As a senior, Mathis has taken on a more care free approach for each of her matches.

“[This year] I just kind of told myself to go out there and enjoy my last year playing for Dartmouth,” Mathis said. “It’s been such a fun time, and I’ve just been trying to play for fun. I’ve seen some good results without even thinking about that.”

With this new mindset, Mathis’s final season was arguably her best. As a stalwart at the No. 1 singles position, she went 23-13 overall and 12-7 in dual matches. She went 6-1 in Ivy League play, including a tough four-match winning streak to end the regular season. Finishing the year ranked 107, her stellar singles play allowed her to qualify for the 2018 NCAA Singles Championship, which will be held from May 23 to May 28 at Wake Forest University. In addition to singles, Mathis also played at the No. 2 doubles position with teammate Racquel Lyn ’20 for most of the year.

As a result of her impressive play throughout the season, she was named the Ivy League Player of the Year as a unanimous selection and earned a spot on the first singles team.

“I’m extremely proud of her and so happy for her,” Lyn said. “She’s done so many great things this year, and it’s really great to see her hard work paying off. [The team] will truly miss her, but I’m glad she was able to leave her mark.”

A key to her jump this final year was the culmination of her continual improvement on the tennis court. Head coach Bob Dallis noted that it was very easy to coach Mathis and that she was always willing to further develop her game.

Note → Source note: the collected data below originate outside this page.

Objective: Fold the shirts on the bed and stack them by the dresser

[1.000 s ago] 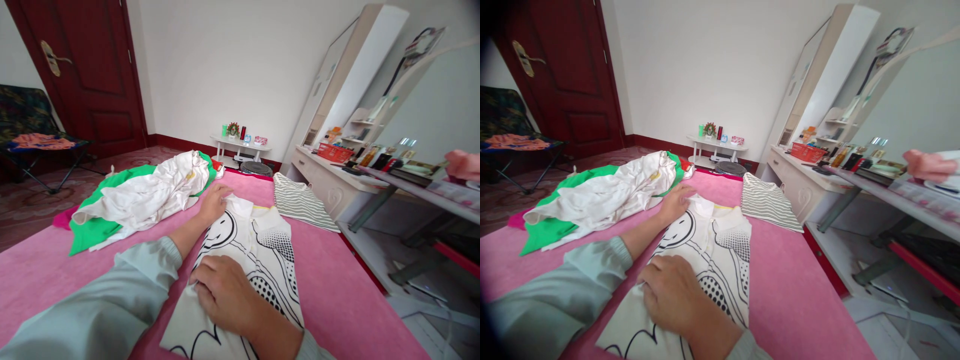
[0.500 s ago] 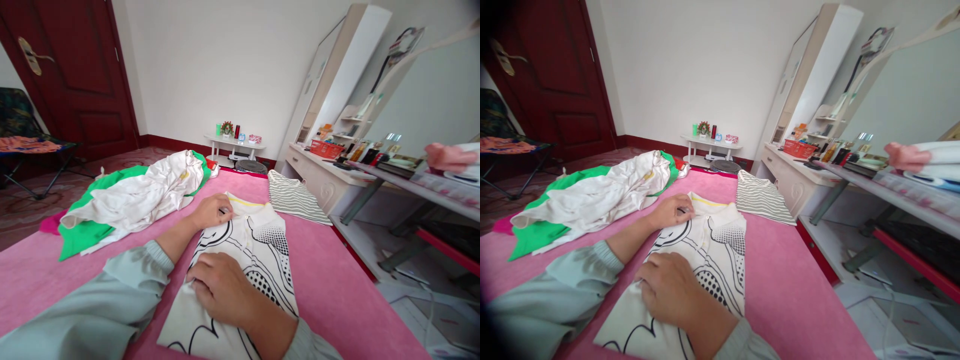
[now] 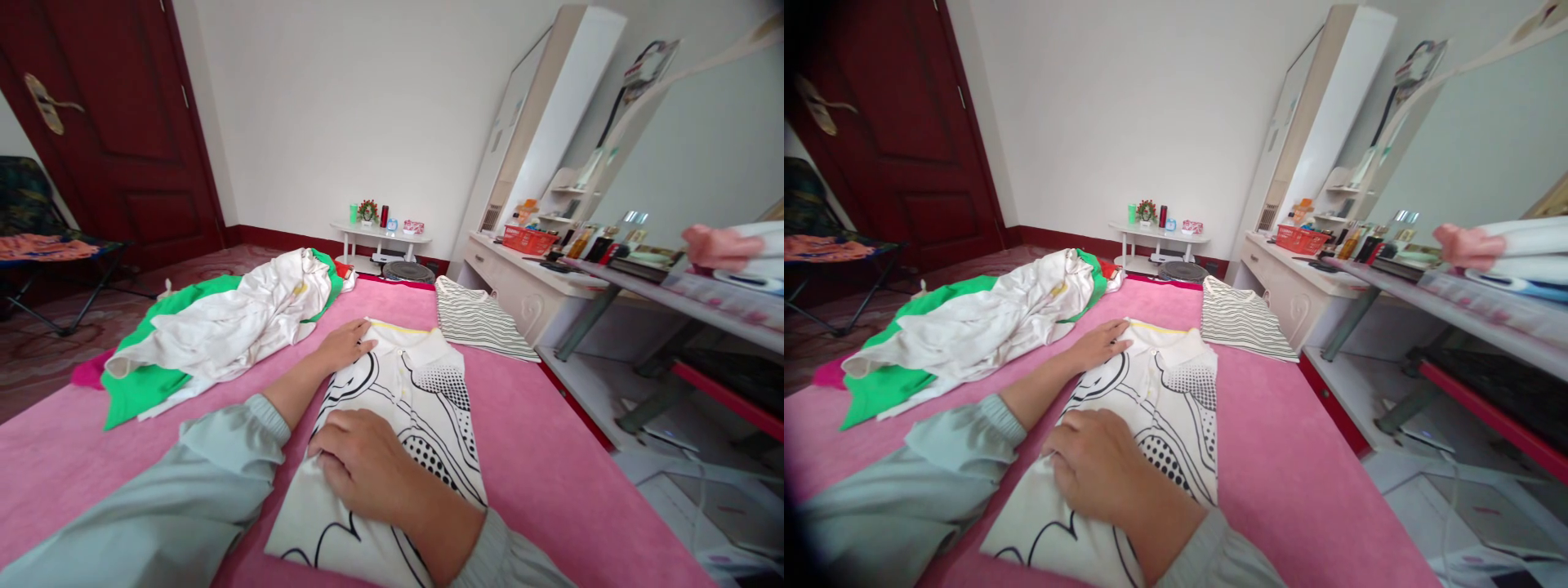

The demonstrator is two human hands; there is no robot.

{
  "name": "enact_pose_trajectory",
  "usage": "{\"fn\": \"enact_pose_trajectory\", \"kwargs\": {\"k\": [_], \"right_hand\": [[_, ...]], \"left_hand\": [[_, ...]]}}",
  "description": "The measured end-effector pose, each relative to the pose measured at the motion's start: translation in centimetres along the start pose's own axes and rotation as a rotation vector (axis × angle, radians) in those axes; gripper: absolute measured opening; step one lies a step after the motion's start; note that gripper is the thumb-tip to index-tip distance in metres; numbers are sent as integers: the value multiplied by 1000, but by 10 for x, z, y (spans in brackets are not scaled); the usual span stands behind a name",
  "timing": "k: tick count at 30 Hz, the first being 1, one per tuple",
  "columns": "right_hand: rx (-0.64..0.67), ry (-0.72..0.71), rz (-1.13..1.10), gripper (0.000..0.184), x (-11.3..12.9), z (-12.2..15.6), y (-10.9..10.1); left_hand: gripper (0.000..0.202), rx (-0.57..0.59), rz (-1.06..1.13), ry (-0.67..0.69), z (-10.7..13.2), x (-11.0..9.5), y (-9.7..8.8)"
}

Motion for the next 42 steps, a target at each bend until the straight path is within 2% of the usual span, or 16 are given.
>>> {"fn": "enact_pose_trajectory", "kwargs": {"k": [5,8,12,14,15,17,19,21,23,25,28,30,32,35,38,42], "right_hand": [[-22,5,-46,16,-2,0,1],[-45,2,-91,17,-4,-1,3],[-71,9,-150,19,-6,-2,4],[-86,18,-188,20,-7,-1,4],[-94,26,-210,20,-8,0,4],[-114,35,-268,19,-7,2,5],[-135,31,-360,15,-5,4,3],[-174,43,-476,14,-5,6,-4],[-275,118,-566,17,-13,9,-19],[-495,256,-597,19,-37,16,-40],[-931,527,-509,16,-94,37,-70],[-1054,718,-342,18,-133,54,-82],[-1008,884,-148,25,-164,69,-87],[-708,1043,51,30,-188,77,-88],[-495,1071,86,22,-193,73,-88],[-424,1089,123,17,-196,66,-95]], "left_hand": [[78,138,-46,-66,-1,2,6],[82,203,-61,-97,-1,0,3],[75,257,-100,-178,1,-21,-11],[69,180,-143,-212,3,-40,-18],[65,110,-148,-190,4,-51,-20],[63,-8,-81,-35,7,-71,-17],[66,6,38,165,13,-85,-6],[65,90,104,263,19,-89,6],[59,133,98,277,23,-87,13],[53,115,79,273,27,-86,15],[52,85,54,265,29,-88,12],[54,82,44,253,31,-91,11],[53,77,46,245,32,-94,10],[53,72,52,230,32,-95,10],[53,83,57,214,32,-95,10],[53,86,68,208,31,-95,11]]}}
Point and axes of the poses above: each hand's wrist, its own z-axis away from the middle knuckle, its own y-axis out of the palm, x = y × z, the point moved 2 cm from there along -z, towards the middle knuckle, and after that the axes turned 1 degree about -z, right-handed, at the moved point
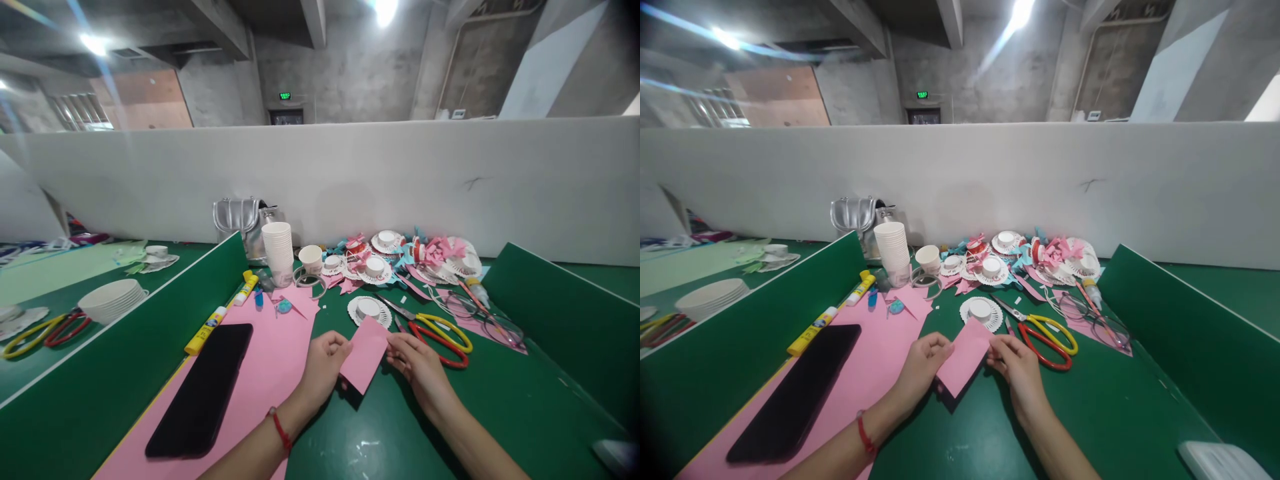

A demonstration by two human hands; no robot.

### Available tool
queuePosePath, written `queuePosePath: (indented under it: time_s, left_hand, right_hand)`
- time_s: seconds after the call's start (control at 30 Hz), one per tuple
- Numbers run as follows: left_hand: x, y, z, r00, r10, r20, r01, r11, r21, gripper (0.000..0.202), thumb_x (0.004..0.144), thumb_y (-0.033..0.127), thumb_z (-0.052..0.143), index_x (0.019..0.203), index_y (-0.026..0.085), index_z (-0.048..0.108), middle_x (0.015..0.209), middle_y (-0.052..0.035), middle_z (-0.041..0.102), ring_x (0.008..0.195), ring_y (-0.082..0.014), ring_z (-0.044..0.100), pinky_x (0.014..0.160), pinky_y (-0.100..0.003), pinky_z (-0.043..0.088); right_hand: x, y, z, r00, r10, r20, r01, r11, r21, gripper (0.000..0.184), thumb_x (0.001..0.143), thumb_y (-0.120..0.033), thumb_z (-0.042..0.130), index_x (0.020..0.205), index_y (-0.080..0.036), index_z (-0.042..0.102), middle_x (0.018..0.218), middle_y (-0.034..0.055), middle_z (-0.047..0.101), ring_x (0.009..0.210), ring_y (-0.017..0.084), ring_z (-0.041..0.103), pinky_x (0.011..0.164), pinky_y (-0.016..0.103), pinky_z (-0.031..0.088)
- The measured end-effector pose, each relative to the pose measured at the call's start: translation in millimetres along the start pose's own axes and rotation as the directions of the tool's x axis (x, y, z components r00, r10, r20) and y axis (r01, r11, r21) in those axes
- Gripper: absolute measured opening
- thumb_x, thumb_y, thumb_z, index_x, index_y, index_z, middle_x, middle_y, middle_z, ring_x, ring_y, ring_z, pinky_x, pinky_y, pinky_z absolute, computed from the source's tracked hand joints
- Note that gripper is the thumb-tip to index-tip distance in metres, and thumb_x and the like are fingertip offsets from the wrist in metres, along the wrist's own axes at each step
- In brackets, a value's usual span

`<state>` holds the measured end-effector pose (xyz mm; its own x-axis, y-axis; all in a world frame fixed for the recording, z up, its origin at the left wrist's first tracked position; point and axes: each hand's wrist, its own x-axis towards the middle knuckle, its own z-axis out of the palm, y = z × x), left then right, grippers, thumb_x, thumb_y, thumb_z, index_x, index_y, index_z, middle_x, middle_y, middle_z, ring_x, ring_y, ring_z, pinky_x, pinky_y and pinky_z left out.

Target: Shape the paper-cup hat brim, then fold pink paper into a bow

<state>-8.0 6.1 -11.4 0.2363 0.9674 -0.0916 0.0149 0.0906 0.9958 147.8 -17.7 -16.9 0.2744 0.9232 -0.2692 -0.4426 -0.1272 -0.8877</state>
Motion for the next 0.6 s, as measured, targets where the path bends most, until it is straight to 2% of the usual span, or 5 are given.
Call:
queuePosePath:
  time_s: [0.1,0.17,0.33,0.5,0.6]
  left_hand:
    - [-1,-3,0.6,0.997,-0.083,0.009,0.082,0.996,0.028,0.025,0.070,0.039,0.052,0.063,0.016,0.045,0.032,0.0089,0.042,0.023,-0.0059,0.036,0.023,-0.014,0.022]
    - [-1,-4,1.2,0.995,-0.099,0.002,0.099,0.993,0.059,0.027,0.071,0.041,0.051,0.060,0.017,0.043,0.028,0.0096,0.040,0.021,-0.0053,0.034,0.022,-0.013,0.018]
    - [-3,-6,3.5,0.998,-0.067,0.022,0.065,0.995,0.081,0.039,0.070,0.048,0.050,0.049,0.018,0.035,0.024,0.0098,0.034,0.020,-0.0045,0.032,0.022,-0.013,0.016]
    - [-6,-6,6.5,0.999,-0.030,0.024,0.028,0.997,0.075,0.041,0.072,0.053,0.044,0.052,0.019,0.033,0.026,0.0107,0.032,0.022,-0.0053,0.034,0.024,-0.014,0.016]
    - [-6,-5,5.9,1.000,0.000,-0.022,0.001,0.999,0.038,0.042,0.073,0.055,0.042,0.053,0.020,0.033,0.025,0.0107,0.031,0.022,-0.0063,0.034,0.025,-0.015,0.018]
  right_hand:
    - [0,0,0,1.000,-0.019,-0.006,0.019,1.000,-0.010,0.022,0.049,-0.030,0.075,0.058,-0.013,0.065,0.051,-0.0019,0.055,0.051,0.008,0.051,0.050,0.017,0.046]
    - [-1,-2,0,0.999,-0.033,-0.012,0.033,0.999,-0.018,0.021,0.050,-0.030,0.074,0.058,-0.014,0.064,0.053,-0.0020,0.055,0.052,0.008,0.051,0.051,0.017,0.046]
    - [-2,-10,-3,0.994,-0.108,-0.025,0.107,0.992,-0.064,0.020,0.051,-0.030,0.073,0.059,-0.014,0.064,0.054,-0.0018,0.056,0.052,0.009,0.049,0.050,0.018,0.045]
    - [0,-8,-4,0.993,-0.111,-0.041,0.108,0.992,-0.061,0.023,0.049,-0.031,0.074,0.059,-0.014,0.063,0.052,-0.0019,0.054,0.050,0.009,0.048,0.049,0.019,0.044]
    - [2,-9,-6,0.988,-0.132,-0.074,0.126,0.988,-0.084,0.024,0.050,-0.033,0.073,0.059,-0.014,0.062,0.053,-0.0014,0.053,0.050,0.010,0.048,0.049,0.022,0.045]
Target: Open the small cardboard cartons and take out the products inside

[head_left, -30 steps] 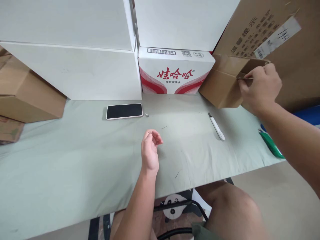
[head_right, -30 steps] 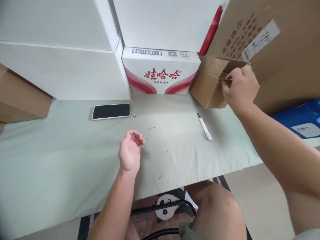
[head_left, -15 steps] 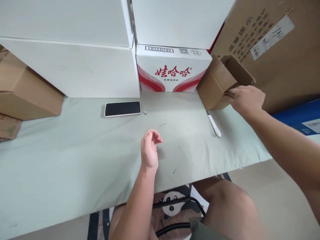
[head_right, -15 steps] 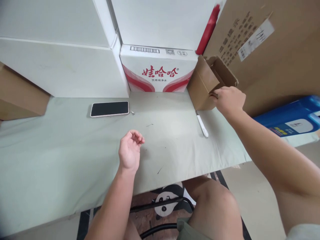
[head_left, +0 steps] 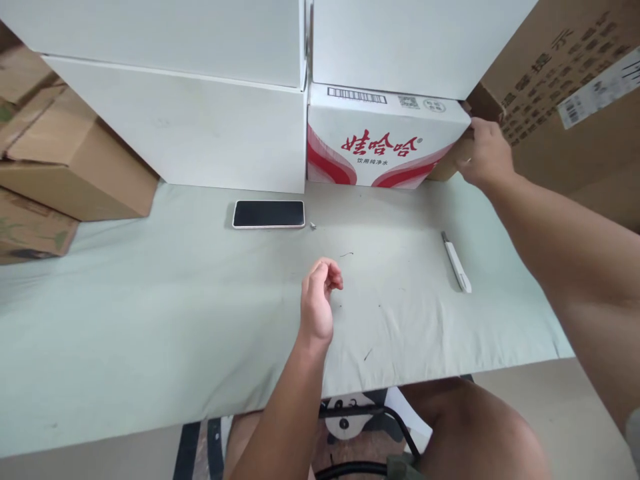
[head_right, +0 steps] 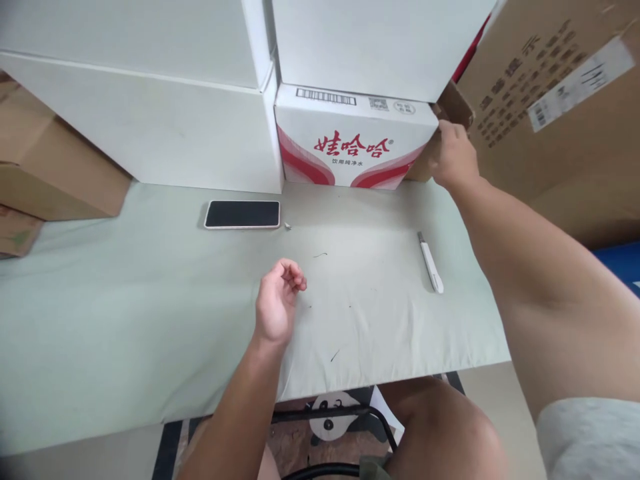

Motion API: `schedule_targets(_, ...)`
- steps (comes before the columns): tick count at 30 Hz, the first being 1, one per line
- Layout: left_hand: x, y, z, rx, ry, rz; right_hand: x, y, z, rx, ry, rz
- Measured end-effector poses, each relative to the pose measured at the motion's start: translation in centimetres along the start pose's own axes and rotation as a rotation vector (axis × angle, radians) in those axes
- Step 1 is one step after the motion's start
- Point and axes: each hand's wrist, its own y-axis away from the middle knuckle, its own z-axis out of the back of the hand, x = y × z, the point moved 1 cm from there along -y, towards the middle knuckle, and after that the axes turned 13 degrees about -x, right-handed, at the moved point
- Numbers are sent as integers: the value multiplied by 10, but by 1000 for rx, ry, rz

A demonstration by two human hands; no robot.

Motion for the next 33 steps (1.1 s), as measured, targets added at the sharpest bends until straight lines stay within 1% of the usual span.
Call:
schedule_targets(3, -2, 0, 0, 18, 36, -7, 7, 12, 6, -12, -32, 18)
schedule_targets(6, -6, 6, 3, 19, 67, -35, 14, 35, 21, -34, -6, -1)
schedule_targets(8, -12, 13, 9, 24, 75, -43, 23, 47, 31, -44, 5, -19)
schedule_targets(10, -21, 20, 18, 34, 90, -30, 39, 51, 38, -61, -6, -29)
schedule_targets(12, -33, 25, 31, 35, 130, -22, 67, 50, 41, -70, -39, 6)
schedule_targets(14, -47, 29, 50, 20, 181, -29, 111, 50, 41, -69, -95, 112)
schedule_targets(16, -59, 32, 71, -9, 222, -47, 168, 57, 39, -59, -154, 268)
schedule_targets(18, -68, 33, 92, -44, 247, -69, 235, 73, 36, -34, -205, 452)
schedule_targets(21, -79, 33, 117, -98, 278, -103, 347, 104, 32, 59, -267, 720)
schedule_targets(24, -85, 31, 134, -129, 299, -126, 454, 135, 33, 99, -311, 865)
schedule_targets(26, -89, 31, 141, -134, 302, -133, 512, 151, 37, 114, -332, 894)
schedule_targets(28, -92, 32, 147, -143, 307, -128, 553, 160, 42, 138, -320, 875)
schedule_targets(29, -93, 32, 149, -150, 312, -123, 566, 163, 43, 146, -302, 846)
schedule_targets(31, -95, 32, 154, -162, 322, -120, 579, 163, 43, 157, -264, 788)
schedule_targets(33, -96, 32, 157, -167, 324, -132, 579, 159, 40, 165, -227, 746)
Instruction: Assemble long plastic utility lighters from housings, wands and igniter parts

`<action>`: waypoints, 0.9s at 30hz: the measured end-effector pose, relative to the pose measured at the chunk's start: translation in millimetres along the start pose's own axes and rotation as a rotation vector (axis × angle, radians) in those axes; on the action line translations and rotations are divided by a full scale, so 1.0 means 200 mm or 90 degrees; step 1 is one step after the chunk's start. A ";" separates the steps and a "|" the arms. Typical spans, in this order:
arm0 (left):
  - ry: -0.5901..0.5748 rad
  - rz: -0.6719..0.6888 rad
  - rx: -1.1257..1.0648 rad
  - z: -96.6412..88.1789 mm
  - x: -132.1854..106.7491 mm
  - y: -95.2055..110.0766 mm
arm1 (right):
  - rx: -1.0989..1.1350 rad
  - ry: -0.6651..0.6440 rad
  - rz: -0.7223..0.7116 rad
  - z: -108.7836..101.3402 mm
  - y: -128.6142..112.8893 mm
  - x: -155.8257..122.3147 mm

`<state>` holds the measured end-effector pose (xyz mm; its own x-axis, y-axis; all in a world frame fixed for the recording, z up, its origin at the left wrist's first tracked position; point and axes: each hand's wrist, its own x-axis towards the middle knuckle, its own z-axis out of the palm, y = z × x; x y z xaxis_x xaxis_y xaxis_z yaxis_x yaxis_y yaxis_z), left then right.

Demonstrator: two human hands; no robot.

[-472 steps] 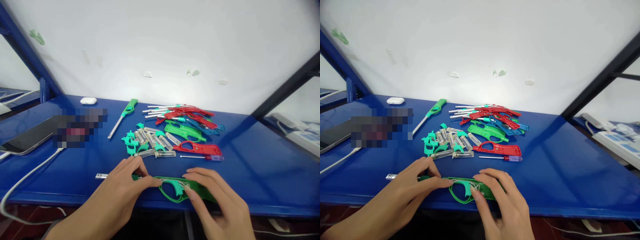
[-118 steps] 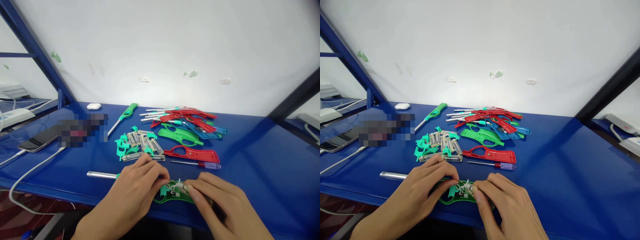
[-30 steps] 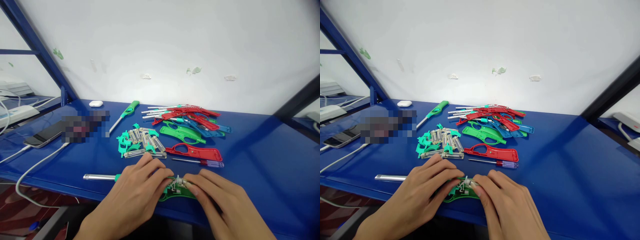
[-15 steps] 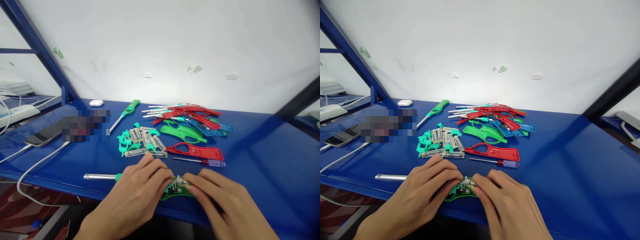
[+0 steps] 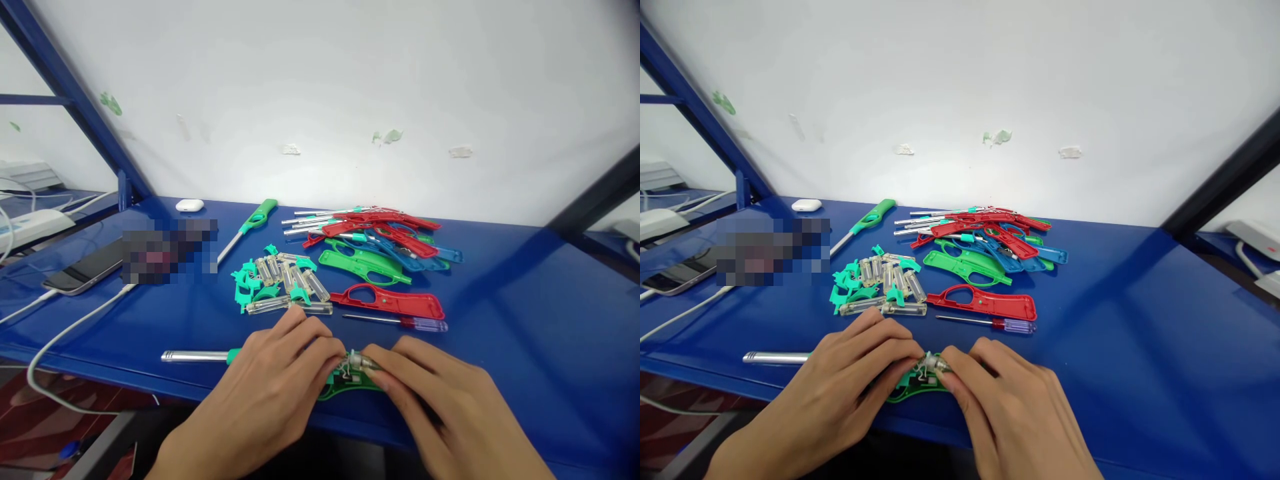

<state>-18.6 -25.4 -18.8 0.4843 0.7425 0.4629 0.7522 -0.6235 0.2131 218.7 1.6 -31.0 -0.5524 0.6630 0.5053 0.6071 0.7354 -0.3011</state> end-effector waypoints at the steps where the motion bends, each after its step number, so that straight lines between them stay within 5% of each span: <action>1: 0.000 0.000 0.000 0.00 0.00 0.00 | 0.001 0.000 0.000 0.00 0.00 0.00; 27: 0.030 -0.002 -0.015 0.00 0.00 0.00 | -0.043 0.040 -0.005 -0.02 -0.02 0.02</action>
<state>-19.1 -26.1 -18.4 0.4598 0.7324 0.5021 0.7427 -0.6271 0.2347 216.0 0.1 -25.5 -0.5214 0.6459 0.5576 0.6419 0.7275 -0.2425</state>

From a technique standpoint, Mathis has improved significantly in two separate areas.

“She really improved her serve and her ability to take the ball out of the air,” Dallis said. “When she first came to school as a freshman, she didn’t really volley or hit many overheads, and she was able to improve in those areas a great deal.”

In addition to her stellar play this season, Mathis has also grown in her role as one of the team’s captains.

“She’s done a great job on and off the court supporting us,” Lyn said. “She’s very good at communicating with our head coach, in terms of what he says to her to us. She’s just always there and knows what to say at the right time.”

As Mathis wraps up her career on the Dartmouth tennis team, Dallis explained that he will always remember Mathis for her overall calmness.

“She came to practice [and] matches with just a really calm attitude every day,” Dallis said. “For me as a coach, she was a very easy person to be around. The younger players can look at her and go, ‘Oh this is what it takes to be successful and calm.’”

Following college, Mathis will be working full-time next year before applying to medical school the following year. She unfortunately will not have the time to continue playing competitive tennis, but hopes to keep playing tennis for fun.

“I’ve been playing since five, so it can only last for so long,” Mathis said. “You have that small window of time you can enjoy, and I have, so I’m happy about that. I have no regrets and I’m happy about where things left off.”

Despite leaving tennis professionally, Mathis will always remember Dartmouth tennis for instilling in her a deep passion for the sport.

“Dartmouth tennis has helped me develop a love for tennis that made me realize just how amazing the sport is, and [appreciate] the people who have been around me all my life for tennis,” Mathis said.

Lyn is a former member of The Dartmouth.